We analysed the tissue tropism of wild-type poliovirus in cPVR mice after i.p. inoculation. Mice were inoculated with 5x108 p.f.u. wild-type poliovirus (Mahoney strain) and tissue samples were taken daily from a series of infected mice. The amount of infectious poliovirus present in each tissue was quantified by plaque assay. After i.p. infection with poliovirus, there is a rapid decline in circulating virus in nontransgenic ICR mice and the virus is completely cleared from most tissues by day 2 p.i. (Fig. 3). In the cPVR mice, poliovirus is readily detected above background in small intestine, spinal cord, muscle and brain tissue beginning on days 1, 2, 2 and 3 p.i., respectively, and the virus is present in each of those tissues on all days thereafter (Fig. 3A–D).
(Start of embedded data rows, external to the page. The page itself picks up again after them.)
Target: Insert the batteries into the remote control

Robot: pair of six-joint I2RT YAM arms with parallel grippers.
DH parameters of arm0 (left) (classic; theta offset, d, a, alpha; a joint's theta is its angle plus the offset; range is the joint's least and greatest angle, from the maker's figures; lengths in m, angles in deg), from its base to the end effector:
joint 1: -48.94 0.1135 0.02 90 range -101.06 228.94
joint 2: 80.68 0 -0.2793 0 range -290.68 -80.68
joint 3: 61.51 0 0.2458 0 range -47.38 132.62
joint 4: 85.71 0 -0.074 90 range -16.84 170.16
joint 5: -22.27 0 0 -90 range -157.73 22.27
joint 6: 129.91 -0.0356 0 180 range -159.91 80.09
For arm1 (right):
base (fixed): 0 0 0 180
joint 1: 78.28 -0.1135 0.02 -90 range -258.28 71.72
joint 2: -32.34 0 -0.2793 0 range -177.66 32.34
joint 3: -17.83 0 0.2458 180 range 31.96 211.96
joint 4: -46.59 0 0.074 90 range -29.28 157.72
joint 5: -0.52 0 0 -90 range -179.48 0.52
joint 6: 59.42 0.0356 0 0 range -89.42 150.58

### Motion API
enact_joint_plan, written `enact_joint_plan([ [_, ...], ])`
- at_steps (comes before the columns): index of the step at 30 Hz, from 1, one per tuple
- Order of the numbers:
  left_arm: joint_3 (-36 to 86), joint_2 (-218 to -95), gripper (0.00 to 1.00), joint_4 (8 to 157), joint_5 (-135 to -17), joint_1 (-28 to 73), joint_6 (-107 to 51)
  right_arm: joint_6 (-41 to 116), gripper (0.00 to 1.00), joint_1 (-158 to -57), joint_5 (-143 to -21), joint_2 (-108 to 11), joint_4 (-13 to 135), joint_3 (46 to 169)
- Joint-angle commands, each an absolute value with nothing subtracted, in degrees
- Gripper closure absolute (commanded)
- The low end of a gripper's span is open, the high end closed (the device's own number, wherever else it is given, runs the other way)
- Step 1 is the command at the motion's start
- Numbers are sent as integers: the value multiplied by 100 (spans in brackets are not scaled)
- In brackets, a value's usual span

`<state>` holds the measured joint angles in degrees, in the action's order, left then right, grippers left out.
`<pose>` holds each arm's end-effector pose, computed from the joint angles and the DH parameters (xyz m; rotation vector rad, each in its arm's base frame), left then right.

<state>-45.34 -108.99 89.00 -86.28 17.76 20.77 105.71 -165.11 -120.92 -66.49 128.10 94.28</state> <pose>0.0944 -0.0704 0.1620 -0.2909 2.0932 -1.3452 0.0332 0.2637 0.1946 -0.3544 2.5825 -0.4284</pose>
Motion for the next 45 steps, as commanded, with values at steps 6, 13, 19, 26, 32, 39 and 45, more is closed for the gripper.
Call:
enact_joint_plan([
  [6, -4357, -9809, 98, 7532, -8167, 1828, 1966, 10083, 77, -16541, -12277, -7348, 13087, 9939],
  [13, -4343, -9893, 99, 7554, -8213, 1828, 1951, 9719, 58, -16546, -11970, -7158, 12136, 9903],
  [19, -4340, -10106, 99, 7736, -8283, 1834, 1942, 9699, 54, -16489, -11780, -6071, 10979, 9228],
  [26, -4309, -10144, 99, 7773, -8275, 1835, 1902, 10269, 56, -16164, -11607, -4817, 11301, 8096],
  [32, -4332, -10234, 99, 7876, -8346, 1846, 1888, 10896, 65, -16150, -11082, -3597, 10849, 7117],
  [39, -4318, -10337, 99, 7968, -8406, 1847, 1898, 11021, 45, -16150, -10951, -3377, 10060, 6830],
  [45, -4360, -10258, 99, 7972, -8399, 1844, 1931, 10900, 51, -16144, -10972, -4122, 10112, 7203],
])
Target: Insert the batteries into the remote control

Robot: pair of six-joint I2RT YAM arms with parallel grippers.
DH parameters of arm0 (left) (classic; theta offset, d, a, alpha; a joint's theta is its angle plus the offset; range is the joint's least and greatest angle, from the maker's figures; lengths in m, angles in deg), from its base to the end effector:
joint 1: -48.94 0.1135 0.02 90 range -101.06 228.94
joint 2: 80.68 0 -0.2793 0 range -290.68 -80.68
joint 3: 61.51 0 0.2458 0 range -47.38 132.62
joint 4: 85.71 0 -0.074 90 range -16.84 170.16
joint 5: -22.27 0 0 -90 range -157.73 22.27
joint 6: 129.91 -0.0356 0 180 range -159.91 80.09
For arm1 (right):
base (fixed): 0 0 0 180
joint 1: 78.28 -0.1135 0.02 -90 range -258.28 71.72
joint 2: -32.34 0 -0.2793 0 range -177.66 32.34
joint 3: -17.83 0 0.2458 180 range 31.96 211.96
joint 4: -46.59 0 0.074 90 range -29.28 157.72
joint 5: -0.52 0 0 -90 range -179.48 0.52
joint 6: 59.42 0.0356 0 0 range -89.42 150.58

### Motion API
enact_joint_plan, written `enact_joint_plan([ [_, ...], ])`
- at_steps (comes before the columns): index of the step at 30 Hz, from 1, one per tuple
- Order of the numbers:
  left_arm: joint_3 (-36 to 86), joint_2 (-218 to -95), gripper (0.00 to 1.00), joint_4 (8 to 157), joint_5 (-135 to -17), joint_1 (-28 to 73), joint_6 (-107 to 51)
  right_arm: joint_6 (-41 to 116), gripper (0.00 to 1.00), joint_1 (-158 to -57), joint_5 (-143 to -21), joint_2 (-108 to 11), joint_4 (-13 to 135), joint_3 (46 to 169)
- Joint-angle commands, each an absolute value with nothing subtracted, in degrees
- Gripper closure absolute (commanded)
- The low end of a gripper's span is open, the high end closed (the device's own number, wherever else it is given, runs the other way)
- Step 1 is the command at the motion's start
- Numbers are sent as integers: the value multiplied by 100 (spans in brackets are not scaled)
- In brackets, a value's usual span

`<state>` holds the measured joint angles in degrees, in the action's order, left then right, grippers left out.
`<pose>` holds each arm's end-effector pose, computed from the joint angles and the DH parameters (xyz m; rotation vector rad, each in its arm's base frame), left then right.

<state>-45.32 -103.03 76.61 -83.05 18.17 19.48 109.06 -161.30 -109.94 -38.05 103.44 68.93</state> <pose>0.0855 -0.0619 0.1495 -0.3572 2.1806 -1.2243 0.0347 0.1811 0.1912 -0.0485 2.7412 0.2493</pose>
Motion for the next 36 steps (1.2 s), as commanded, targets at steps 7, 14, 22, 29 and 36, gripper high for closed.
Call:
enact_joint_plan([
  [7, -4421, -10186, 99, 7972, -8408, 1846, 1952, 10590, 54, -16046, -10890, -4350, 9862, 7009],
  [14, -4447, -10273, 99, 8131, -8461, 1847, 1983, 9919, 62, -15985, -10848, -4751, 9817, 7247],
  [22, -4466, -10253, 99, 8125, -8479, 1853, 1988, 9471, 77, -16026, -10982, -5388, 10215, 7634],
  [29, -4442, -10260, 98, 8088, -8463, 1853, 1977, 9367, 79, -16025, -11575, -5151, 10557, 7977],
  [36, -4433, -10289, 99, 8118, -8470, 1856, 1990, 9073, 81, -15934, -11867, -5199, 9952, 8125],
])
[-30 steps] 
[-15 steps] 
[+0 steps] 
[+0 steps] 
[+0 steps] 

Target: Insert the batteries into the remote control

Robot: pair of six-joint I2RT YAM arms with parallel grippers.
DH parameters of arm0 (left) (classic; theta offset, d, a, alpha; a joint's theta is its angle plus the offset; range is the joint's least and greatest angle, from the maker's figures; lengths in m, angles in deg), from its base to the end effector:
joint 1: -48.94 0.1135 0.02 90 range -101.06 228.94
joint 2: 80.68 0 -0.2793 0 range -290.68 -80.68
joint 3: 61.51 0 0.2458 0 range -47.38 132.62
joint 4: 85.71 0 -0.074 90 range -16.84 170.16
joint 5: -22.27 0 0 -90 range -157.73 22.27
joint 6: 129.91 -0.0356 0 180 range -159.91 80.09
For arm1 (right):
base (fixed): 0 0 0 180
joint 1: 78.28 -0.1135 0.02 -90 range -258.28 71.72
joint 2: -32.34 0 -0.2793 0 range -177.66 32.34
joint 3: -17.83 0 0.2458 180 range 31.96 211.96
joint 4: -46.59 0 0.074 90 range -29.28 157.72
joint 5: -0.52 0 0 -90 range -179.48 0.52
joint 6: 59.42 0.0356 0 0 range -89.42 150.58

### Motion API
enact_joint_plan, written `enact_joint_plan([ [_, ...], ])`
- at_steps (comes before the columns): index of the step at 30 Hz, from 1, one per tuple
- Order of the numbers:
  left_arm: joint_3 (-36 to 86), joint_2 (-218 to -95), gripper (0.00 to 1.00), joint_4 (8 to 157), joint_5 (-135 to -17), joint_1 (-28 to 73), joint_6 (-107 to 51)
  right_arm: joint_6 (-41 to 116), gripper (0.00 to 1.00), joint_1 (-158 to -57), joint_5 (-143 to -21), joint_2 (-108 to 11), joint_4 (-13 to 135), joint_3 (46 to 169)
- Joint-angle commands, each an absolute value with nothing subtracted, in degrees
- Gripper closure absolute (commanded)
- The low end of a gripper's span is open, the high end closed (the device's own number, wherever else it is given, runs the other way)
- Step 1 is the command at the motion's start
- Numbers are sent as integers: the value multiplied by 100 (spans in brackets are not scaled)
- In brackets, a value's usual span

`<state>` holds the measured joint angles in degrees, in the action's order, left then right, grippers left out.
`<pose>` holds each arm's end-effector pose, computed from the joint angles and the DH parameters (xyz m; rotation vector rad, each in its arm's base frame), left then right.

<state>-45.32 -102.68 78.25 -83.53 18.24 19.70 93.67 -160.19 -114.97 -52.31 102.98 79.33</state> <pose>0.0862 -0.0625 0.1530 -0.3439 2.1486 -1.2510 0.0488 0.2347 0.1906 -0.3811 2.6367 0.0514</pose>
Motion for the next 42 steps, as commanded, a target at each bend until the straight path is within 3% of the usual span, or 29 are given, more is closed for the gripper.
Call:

We observed significant variability in muscle titres between individual mice (ranging from 3 p.f.u. to 45000 p.f.u./mg on day 4; data not shown), resulting in large daily variations in the average muscle titre (Fig. 3B). Virus was not detected at significant levels in kidney or blood (Fig. 3E–F), or lung, heart, spleen or liver (data not shown). The maximum poliovirus titres (starting at day 2) detected in various cPVR and ICR mouse tissues after i.p. inoculation are shown in Fig. 4(A) for direct comparison. Spinal cord and muscle supported the highest levels of virus replication, with maximum titres reaching 38500 p.f.u./mg in spinal cord and 12500 p.f.u./mg in muscle. Brain reached a maximum titre approximately 10-fold lower (1700 p.f.u./mg) and small intestine reached maximum titres 25% that of brain (501 p.f.u./mg).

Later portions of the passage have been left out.